Janet Mullany is an award-winning, multi-published author who writes books set mainly in Regency England. Her first book, Dedication (2005) won the New Jersey Romance Writers 2006 Golden Leaf Contest. The Rules of Gentility, a funny, chicklit style Regency, won the 2008 HOLT Award (Virginia Romance Writers) for Best Romantic Comedy. She's contracted to Little Black Dress Books, UK, for three more funny Regencies, the first of which, A Most Lamentable Comedy, will be released in July, 2009. In 2010, she makes her paranormal debut with a book about Jane Austen joining vampires to fight a French invasion (HarperCollins), and a novella in an anthology based on paranormal re-tellings of Austen's novels (Harlequin). Janet's novella is a
contemporary based on Emma, about a paranormal dating agency in Washington, DC.
Janet is originally from England but now lives near Washington, DC. Her day jobs have included working as an archaeologist, performing arts administrator, classical music radio announcer, and editor/proofreader for a small press.
Reading with Tequila: While many have recently taken classic authors like Jane Austen's characters and mixed them with monsters, you chose to feature the author herself. Why Jane Austen?
Janet: It was my editor's idea and she thought I could handle Austen. I think it's a question of branding--anything connected with Austen is so popular and there are all sorts of literary Austen spin-offs, sequels, prequels and so on. I wasn't the first writer by any means to represent Austen as a vampire. Michael Thomas Ford's Jane Bites Back represents her as the owner of a bookstore who deplores all the Austen triviality and whose latest novel keeps being rejected. I didn't allow myself to read that until I'd finished the book although I think we have completely different approaches.

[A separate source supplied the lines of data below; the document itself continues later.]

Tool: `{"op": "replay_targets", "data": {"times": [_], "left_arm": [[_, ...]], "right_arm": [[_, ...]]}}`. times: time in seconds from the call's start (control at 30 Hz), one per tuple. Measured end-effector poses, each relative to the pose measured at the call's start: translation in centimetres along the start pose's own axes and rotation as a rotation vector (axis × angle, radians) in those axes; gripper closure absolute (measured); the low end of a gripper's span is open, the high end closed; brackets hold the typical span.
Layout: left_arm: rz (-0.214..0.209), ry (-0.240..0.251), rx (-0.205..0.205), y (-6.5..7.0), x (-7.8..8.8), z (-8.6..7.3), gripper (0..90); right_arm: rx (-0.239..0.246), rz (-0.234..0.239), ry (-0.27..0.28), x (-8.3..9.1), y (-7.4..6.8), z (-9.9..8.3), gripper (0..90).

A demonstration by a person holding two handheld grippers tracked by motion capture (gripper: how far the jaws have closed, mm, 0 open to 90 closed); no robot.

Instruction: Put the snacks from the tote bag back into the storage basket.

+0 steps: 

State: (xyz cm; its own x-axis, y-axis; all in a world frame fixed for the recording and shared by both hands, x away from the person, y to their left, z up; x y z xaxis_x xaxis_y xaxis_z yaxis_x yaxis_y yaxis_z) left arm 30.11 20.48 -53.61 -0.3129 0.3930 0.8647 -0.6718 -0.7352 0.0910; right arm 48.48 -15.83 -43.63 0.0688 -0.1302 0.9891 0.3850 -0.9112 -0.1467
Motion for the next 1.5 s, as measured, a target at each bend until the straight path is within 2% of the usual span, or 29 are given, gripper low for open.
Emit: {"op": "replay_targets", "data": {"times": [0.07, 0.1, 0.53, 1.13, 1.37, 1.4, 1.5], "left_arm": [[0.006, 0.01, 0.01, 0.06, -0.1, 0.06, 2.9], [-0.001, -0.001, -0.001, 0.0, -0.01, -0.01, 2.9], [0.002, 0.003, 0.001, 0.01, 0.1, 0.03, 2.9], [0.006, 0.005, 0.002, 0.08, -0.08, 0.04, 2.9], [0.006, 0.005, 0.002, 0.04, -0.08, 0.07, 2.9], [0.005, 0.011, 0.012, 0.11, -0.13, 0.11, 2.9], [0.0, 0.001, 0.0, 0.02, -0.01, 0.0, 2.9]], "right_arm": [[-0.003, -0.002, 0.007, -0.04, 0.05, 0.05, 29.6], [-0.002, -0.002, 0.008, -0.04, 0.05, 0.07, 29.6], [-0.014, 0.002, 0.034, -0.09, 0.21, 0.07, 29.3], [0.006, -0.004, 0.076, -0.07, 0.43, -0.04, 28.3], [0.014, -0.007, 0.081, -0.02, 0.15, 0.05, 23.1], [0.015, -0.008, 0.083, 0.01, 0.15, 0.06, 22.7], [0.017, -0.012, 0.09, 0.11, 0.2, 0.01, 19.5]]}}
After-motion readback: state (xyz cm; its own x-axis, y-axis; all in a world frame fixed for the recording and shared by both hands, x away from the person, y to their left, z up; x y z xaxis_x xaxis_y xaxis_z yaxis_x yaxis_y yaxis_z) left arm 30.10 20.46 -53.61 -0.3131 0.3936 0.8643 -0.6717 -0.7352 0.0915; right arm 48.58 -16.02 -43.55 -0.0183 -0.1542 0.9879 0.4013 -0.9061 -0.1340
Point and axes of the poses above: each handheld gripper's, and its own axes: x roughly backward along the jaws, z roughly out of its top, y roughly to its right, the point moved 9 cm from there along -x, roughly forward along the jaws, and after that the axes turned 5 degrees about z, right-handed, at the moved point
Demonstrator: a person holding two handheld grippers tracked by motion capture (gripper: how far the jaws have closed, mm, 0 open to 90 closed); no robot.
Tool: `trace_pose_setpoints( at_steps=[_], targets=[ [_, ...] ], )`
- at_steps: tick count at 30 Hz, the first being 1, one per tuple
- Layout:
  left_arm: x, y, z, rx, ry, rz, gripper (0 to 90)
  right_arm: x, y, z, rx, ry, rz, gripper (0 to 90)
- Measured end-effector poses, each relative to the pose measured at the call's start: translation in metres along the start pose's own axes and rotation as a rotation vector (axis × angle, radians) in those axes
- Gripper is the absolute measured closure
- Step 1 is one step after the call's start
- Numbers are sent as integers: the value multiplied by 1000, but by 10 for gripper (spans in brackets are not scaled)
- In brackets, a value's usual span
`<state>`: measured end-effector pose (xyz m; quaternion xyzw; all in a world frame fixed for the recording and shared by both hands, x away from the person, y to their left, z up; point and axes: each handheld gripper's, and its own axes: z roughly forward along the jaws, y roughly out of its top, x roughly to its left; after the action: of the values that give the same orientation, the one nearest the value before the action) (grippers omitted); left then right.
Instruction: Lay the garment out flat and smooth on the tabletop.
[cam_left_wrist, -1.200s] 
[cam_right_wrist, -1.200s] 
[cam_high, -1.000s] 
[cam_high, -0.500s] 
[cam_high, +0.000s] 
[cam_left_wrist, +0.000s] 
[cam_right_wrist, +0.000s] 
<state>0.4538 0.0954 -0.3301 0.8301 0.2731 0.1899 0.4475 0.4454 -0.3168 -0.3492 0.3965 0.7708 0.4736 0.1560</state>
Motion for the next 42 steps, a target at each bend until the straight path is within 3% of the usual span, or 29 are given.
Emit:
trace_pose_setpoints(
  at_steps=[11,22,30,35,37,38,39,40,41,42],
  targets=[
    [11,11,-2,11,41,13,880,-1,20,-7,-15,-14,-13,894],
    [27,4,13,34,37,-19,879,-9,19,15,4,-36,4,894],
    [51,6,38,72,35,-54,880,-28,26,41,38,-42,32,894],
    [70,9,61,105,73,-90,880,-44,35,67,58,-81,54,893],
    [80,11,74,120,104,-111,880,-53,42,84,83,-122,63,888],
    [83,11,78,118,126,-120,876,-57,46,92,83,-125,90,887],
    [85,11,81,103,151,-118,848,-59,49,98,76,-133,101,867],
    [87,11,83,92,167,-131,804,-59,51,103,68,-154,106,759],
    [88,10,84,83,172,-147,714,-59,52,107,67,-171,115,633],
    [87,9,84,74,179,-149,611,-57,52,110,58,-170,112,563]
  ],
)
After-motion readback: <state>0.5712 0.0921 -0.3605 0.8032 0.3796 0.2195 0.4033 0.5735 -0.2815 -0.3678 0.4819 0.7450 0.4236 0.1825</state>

RWT: I don't know much about Jane Austen beyond her novels, but in Jane and the Damned, Jane proves to be strong-willed and completely unconcerned by what others think of her. Was this an accurate portrayal of who she was, or is this just how you envision her?
Janet: The more I find out about Austen, the more enigmatic she becomes. I think she certainly was strong-willed but she also had a very strong sense of duty to her family. When Jane becomes a vampire her humanity and her loyalty to her family are challenged, but she has the normal vampire appetites for blood and sensual experiences. As a vampire she loses what makes her happiest--her ability to write, and that again is something that is part of her intimacy with her family.
RWT: Instead of sticking with the usual maker/fledgling vampire relationship, you introduced the concept of a bearleader who is responsible for educating the neophyte in vampire ways. Do you think a bearleader would be helpful for all vampires, or just to navigate the sticky etiquette situations of Austen's era?
Janet: Generally the Creator acts as Bearleader, but in this case Jane's Creator abandons her because he has obligations to the Crown. So Luke takes over as Bearleader. But definitely part of the Bearleader/Creator's responsibility is to guide the fledgling through the baroque etiquette of the Damned and to introduce them into polite Damned circles. The Damned like to live in groups, rather as in Austen's novels where you have extended families living together, relatives by marriage as well as by blood, and although Damned and fledglings always stay close, for a fledgling to join another household they would have to carry letters of introduction.
RWT: What can we expect in the future from you? More Jane Austen? Other classic authors mixed with paranormal creatures?
Janet: This month I also have a novella in the anthology Bespelling Jane Austen, headlined by Mary Balogh, paranormal spins on Austen. I'm finishing up the second book about Jane and the Damned, set in Chawton in 1810 which is where she wrote her major works and that will come out sometime in 2011. I also have a Regency chicklit coming out from Little Black Dress (UK) in March of 2011, Mr. Bishop and the Actress, and the first of two erotic contemporaries for Harlequin Spice in August 2011. So I'm busy!
About the Book
Jane Austen
Novelist . . . gentlewoman . . . Damned, Fanged, and Dangerous to know.
Aspiring writer Jane Austen knows that respectable young ladies like herself are supposed to shun the Damned—the beautiful, fashionable, exquisitely seductive vampires who are all the rage in Georgian England in 1797. So when an innocent (she believes) flirtation results in her being turned—by an absolute cad of a bloodsucker—she acquiesces to her family’s wishes and departs for Bath to take the waters, the only known cure.
But what she encounters there is completely unexpected: perilous jealousies and further betrayals, a new friendship and a possible love. Yet all that must be put aside when the warring French invade unsuspecting Bath—and the streets run red with good English blood. Suddenly only the staunchly British Damned can defend the nation they love . . . with Jane Austen leading the charge at the battle’s forefront.